Bernstein and the Waltons were legal partners in a property investment agreement, in which Bernstein financed the ventures and the Waltons were responsible for the finances, bookkeeping, accounting and filing of tax returns. By 2013, Bernstein had invested $110 million into 31 different projects through the Rose & Thistle Group.

Bernstein's receivership caused the portfolio to go into automatic default across all 31 joint entities and receivership and power of sale of the portfolio followed by Schonfeld & Associates, receivers.

In 2016, Bernstein was awarded $66.9 million in damages also by Justice Newbould via application. The Waltons asked for a trial but that request was denied by the Court.

The Waltons have communicated publicly that they "strongly disagree" with the accusations and have appealed the findings of Ontario Superior Court's ordered investigation.

=== Litigation with Trez Capital ===
In 2015 Trez Capital sued Bernstein for over $14 million, alleging fraud and deceit. Trez Capital, a mortgage lender, financed four of the projects owned by Rose & Thistle and Bernstein.

Bernstein brought a motion to dismiss Trez's claim on the basis of his and his CFO James Reitan’s evidence that Trez knew about their claim in September 2013 and thus were outside of the limitation period for filing. During a mini trial, the judge did not accept the testimony of Bernstein and Reitan as credible in comparison to the evidence of Coscia. Bernstein later appealed to the Court of Appeal and lost.

Bernstein has now paid Trez money to settle the Trez litigation that alleged fraud and deceit. He paid this money pursuant to a Pierringer Agreement that mandates confidentiality of the amount paid by him.
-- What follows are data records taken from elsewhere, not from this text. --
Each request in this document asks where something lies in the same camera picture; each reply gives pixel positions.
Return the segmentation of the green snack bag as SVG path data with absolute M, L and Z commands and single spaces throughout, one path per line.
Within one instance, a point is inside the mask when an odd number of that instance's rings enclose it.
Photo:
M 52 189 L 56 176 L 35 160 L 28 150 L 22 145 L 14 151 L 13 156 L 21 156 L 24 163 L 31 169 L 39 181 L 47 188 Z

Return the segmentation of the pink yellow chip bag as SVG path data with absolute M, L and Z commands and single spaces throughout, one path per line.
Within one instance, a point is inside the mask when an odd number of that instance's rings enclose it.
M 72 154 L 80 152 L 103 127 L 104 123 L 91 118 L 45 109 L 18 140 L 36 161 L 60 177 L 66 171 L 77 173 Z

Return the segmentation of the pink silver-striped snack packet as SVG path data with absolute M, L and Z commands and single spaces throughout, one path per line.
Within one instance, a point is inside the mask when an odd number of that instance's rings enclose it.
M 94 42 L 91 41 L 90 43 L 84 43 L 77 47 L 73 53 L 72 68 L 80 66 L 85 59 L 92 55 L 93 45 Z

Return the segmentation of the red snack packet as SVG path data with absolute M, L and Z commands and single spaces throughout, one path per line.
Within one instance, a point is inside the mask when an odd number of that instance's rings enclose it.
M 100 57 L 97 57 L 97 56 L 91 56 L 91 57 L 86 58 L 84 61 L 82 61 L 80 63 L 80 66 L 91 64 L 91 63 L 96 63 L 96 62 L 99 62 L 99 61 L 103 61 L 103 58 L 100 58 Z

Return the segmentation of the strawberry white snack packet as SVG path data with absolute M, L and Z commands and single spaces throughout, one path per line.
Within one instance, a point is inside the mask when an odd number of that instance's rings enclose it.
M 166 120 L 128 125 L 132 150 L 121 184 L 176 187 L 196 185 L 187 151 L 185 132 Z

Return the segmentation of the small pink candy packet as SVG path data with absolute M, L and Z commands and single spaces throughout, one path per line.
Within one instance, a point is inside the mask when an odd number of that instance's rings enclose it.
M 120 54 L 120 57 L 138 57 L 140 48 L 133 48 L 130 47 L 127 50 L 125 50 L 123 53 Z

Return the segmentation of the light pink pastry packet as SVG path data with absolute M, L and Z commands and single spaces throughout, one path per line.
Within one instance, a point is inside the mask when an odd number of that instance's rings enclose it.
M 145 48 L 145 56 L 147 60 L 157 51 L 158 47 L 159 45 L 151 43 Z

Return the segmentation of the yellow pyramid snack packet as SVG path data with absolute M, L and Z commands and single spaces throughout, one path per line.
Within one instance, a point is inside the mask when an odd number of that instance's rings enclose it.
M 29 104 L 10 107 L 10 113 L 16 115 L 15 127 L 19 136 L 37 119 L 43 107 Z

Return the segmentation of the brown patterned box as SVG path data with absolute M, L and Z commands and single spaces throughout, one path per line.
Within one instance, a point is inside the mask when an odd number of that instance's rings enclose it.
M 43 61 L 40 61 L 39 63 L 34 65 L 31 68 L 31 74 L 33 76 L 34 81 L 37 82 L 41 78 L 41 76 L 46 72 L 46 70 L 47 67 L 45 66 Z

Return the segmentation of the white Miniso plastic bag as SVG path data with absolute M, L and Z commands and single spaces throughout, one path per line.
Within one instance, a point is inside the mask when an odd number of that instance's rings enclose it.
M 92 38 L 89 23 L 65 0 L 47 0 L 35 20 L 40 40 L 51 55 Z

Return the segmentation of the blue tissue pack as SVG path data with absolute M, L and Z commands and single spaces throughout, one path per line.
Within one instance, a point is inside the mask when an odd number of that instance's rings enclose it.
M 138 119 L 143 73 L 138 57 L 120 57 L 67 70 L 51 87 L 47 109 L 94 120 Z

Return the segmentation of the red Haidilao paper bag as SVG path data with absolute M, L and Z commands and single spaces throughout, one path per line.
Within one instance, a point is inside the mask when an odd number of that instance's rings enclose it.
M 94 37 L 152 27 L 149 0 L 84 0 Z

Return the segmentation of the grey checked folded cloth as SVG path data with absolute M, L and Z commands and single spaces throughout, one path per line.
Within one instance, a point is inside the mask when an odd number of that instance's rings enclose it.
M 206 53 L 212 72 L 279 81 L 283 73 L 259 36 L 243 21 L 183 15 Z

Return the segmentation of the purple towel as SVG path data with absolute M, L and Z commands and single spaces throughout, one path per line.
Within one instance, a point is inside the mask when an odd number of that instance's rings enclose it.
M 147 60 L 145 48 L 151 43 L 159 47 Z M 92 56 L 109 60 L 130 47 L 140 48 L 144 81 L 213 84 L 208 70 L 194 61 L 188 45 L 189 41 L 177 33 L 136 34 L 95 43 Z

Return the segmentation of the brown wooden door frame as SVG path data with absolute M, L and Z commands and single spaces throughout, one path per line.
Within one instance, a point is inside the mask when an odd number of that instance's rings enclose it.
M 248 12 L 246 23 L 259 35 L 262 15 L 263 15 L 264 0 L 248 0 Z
An amended Statement of Claim is being filed with the Court accordingly.

== Personal life ==
Bernstein married his second wife, Judy Bernstein, in 1992. They later divorced in 2024. Bernstein also has three adult sons, one who is a radiologist in New York City, one a lawyer, and the third son, a business graduate who works at Bernstein's clinics.

=== Professional controversy ===
In 1977, Bernstein was instructed to testify before the Discipline Committee of the College of Physicians and Surgeons of Ontario in allegations that he had inappropriate sexual relations with Jo-Anne Johnston, who was mentally fragile and a patient of his from 1970 to 1973. The Committee concluded that Bernstein was guilty of the charge and disciplined Bernstein with a suspension from practice for 12 months, as well as a fine of $4,500. Bernstein successfully appealed this ruling and the guilty charge, fine and suspension were removed from his record.
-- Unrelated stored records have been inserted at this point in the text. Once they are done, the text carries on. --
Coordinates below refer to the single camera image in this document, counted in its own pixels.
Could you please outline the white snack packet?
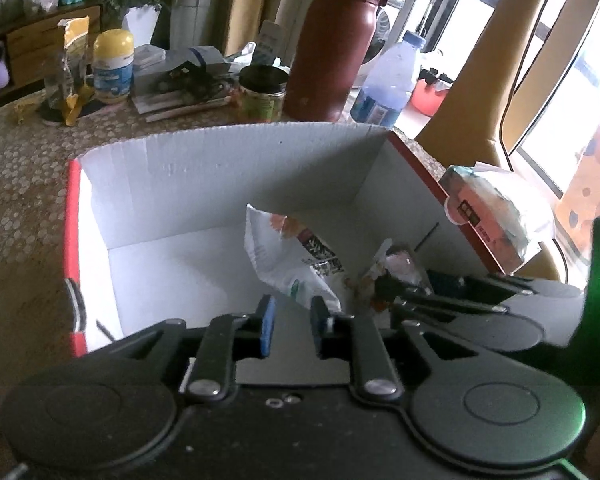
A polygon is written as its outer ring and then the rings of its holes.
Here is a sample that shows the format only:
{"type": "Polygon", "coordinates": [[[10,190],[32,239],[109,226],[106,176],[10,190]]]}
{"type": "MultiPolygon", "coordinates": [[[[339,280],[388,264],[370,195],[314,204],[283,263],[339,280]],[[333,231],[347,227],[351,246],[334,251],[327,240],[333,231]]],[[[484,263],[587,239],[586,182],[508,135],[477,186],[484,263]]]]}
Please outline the white snack packet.
{"type": "Polygon", "coordinates": [[[248,205],[245,250],[260,281],[311,307],[322,296],[332,312],[353,304],[352,282],[336,252],[297,218],[248,205]]]}

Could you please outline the pink white tube packet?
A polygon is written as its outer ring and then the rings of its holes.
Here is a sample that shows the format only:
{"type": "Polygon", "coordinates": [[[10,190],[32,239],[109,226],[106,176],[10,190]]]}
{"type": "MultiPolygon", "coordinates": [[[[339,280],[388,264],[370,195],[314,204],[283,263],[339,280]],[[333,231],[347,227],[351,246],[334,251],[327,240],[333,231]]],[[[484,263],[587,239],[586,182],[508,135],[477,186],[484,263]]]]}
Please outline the pink white tube packet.
{"type": "Polygon", "coordinates": [[[428,274],[406,243],[386,238],[370,267],[360,275],[354,290],[358,310],[382,312],[407,292],[432,294],[428,274]]]}

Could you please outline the tissue pack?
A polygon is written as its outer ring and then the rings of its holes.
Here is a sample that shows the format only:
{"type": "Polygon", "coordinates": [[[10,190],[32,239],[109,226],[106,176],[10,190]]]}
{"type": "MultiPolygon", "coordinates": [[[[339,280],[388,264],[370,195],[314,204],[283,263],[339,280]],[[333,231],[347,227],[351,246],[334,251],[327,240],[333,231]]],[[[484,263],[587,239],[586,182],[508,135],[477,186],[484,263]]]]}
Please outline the tissue pack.
{"type": "Polygon", "coordinates": [[[445,214],[467,224],[507,273],[513,273],[555,236],[555,220],[542,194],[519,174],[484,162],[449,166],[439,180],[445,214]]]}

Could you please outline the red cardboard box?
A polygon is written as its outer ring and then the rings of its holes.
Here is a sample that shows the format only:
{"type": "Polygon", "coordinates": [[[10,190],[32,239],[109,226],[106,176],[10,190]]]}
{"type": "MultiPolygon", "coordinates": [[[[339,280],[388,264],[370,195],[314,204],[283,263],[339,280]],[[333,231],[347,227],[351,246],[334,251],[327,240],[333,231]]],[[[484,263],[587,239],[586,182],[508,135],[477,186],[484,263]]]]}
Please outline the red cardboard box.
{"type": "Polygon", "coordinates": [[[391,242],[428,269],[500,270],[445,200],[414,148],[377,126],[219,126],[93,148],[69,165],[73,351],[165,318],[204,324],[273,292],[348,310],[391,242]]]}

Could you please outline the clear plastic water bottle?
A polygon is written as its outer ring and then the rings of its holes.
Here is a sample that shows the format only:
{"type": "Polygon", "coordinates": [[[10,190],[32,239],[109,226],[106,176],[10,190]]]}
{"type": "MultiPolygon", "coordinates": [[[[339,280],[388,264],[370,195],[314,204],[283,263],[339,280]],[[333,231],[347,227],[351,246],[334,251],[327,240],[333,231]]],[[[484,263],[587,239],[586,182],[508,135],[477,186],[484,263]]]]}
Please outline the clear plastic water bottle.
{"type": "Polygon", "coordinates": [[[350,110],[355,122],[391,129],[410,102],[420,72],[424,37],[404,32],[374,65],[350,110]]]}

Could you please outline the black lid green jar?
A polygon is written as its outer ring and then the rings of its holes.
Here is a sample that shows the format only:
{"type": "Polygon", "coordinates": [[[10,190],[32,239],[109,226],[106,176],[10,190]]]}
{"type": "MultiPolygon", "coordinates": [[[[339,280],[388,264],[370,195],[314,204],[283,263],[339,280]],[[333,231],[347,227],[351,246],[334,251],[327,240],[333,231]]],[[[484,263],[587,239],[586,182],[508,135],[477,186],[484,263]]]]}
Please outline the black lid green jar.
{"type": "Polygon", "coordinates": [[[243,122],[278,122],[282,117],[283,104],[289,75],[271,65],[249,65],[238,77],[239,114],[243,122]]]}

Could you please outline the red basin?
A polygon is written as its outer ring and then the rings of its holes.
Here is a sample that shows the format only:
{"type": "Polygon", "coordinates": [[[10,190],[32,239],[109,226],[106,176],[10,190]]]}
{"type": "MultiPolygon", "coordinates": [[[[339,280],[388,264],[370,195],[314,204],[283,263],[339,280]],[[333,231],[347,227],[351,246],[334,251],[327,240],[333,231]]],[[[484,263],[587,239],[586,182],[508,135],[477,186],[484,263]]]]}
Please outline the red basin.
{"type": "Polygon", "coordinates": [[[437,70],[421,70],[413,90],[411,104],[415,110],[428,117],[437,113],[449,93],[454,80],[437,70]]]}

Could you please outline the stack of books and boxes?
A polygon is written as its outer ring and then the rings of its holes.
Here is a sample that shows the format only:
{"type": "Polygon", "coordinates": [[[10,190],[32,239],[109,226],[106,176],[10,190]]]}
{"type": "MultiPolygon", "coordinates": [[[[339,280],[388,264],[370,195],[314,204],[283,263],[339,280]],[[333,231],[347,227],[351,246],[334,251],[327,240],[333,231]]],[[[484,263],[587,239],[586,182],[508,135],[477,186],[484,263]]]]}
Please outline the stack of books and boxes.
{"type": "Polygon", "coordinates": [[[237,76],[215,47],[196,46],[149,54],[135,62],[131,101],[146,122],[158,122],[230,102],[237,76]]]}

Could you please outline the dark red thermos bottle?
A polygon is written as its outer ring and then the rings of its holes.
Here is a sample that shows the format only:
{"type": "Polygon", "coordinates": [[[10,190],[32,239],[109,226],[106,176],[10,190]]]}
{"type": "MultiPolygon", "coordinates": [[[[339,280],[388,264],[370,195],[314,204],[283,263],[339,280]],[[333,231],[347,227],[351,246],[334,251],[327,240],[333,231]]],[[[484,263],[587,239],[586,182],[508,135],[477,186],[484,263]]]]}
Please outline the dark red thermos bottle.
{"type": "Polygon", "coordinates": [[[299,122],[336,122],[388,0],[313,0],[286,87],[284,113],[299,122]]]}

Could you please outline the glass with yellow packet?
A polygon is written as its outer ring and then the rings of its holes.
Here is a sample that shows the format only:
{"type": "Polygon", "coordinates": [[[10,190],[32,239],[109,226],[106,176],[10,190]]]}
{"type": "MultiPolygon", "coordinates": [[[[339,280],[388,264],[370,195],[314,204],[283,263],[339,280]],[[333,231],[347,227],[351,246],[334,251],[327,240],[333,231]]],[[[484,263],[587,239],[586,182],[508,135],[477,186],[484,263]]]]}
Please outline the glass with yellow packet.
{"type": "Polygon", "coordinates": [[[60,113],[66,126],[74,126],[83,107],[94,96],[86,80],[90,18],[63,18],[57,27],[62,32],[62,47],[47,63],[46,104],[60,113]]]}

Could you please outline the yellow lid supplement jar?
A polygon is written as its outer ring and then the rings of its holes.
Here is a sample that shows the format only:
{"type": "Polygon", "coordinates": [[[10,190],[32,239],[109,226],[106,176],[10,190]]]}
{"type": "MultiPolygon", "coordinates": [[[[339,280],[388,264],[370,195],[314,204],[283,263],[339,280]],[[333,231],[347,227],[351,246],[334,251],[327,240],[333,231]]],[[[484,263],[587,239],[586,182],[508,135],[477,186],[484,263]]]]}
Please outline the yellow lid supplement jar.
{"type": "Polygon", "coordinates": [[[106,30],[93,47],[93,82],[96,99],[106,104],[124,101],[133,81],[134,38],[126,29],[106,30]]]}

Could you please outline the wooden tv cabinet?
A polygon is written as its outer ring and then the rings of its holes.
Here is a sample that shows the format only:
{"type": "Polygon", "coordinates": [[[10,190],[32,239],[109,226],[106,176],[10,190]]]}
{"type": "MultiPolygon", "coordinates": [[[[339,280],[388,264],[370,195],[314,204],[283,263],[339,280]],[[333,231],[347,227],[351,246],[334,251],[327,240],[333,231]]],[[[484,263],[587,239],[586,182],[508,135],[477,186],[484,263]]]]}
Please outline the wooden tv cabinet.
{"type": "Polygon", "coordinates": [[[18,18],[0,28],[0,42],[5,47],[8,85],[0,90],[0,107],[27,92],[43,88],[45,63],[62,47],[64,34],[57,27],[64,18],[90,18],[88,42],[93,47],[102,31],[102,3],[84,0],[72,6],[60,6],[54,13],[36,18],[18,18]]]}
=== Criminal controversies ===
In 1992, Bernstein was arrested alongside Peter Gassyt and Arnold Markowitz, who were arrested and charged in a conspiracy to murder a business colleague and a friend. In the trial that followed, both Gassyt and Markowitz were charged with a conspiracy to murder, and in 1993, the two were convicted on a sole count of conspiracy to commit murder. At the time of Bernstein's arrest, undercover officers undertook an unannounced search of Bernstein's residence, where they found $2 million in stolen goods, including 24 Rolex watches. As a result, along with conspiracy to murder, Bernstein was also charged with possession of stolen property. Both charges were later dropped.

In 1998, Bernstein, along with his wife, were robbed at gunpoint in their Toronto residence and bound and forced into the trunk of Bernstein's Mercedes. The assailants emptied Bernstein's safe of valuables and fled. Both Bernstein and his wife were unharmed in the robbery and the assailants were never captured.